WHAT IS REQUIRED:
Retype each line below without a single alteration.

[INPUT DATA — start]

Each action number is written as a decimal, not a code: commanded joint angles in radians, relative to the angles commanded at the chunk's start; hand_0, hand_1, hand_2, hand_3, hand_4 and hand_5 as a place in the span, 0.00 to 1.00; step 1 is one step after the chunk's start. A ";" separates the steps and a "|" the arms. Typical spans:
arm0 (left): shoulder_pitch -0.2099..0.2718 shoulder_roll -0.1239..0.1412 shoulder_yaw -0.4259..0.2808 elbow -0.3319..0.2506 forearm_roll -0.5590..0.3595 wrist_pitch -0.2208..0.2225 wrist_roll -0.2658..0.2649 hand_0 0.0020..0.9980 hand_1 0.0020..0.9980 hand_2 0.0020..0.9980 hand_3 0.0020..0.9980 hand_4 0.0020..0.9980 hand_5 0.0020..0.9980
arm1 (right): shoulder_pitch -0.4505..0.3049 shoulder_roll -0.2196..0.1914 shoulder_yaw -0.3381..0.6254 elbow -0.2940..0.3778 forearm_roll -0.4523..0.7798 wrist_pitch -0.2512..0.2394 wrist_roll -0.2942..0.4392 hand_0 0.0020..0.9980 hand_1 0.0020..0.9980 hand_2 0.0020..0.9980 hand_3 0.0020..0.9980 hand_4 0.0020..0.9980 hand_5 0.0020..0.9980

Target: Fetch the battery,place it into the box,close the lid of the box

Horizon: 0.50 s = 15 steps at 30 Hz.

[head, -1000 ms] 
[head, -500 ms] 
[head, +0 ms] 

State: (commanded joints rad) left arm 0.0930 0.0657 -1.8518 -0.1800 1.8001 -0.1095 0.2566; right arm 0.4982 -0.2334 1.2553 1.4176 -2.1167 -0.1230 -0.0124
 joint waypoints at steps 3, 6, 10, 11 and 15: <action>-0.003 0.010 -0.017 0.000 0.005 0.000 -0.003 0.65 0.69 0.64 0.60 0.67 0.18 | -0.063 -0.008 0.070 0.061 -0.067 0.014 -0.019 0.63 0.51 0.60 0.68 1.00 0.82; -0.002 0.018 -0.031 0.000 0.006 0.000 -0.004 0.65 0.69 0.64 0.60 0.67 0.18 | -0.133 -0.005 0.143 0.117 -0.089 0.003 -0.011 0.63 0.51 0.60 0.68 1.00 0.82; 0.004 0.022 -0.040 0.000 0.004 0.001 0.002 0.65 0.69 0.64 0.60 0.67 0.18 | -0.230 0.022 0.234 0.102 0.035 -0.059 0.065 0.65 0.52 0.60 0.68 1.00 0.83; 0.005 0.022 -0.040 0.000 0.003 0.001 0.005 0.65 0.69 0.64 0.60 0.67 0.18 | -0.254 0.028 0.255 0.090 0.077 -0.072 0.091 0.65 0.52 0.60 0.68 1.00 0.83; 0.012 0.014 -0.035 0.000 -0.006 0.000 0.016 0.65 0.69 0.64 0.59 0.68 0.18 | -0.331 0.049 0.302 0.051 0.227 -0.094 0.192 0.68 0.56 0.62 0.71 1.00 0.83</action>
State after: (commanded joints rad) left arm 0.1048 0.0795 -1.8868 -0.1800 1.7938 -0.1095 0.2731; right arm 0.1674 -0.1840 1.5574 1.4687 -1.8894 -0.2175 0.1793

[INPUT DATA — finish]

ANSWER AREA:
Each action number is written as a decimal, not a code: commanded joint angles in radians, relative to the angles commanded at the chunk's start; hand_0, hand_1, hand_2, hand_3, hand_4 and hand_5 as a place in the span, 0.00 to 1.00; step 1 is one step after the chunk's start. A ";" separates the steps and a "|" the arms. Typical spans:
arm0 (left): shoulder_pitch -0.2099..0.2718 shoulder_roll -0.1239..0.1412 shoulder_yaw -0.4259..0.2808 elbow -0.3319..0.2506 forearm_roll -0.5590..0.3595 wrist_pitch -0.2208..0.2225 wrist_roll -0.2658..0.2649 hand_0 0.0020..0.9980 hand_1 0.0020..0.9980 hand_2 0.0020..0.9980 hand_3 0.0020..0.9980 hand_4 0.0020..0.9980 hand_5 0.0020..0.9980
arm1 (right): shoulder_pitch -0.4505..0.3049 shoulder_roll -0.2196..0.1914 shoulder_yaw -0.3381..0.6254 elbow -0.2940..0.3778 forearm_roll -0.4523..0.7798 wrist_pitch -0.2512..0.2394 wrist_roll -0.2942..0.4392 hand_0 0.0020..0.9980 hand_1 0.0020..0.9980 hand_2 0.0020..0.9980 hand_3 0.0020..0.9980 hand_4 0.0020..0.9980 hand_5 0.0020..0.9980

Target: Fetch the battery,place it into the box,close the lid of the box

Horizon: 0.50 s = 15 steps at 30 Hz.

[head, -1000 ms] 
[head, -500 ms] 
[head, +0 ms] 

State: (commanded joints rad) left arm 0.0930 0.0657 -1.8518 -0.1800 1.8001 -0.1095 0.2566; right arm 0.4982 -0.2334 1.2553 1.4176 -2.1167 -0.1230 -0.0124
 joint waypoints at steps 3, 6, 10, 11 and 15: <action>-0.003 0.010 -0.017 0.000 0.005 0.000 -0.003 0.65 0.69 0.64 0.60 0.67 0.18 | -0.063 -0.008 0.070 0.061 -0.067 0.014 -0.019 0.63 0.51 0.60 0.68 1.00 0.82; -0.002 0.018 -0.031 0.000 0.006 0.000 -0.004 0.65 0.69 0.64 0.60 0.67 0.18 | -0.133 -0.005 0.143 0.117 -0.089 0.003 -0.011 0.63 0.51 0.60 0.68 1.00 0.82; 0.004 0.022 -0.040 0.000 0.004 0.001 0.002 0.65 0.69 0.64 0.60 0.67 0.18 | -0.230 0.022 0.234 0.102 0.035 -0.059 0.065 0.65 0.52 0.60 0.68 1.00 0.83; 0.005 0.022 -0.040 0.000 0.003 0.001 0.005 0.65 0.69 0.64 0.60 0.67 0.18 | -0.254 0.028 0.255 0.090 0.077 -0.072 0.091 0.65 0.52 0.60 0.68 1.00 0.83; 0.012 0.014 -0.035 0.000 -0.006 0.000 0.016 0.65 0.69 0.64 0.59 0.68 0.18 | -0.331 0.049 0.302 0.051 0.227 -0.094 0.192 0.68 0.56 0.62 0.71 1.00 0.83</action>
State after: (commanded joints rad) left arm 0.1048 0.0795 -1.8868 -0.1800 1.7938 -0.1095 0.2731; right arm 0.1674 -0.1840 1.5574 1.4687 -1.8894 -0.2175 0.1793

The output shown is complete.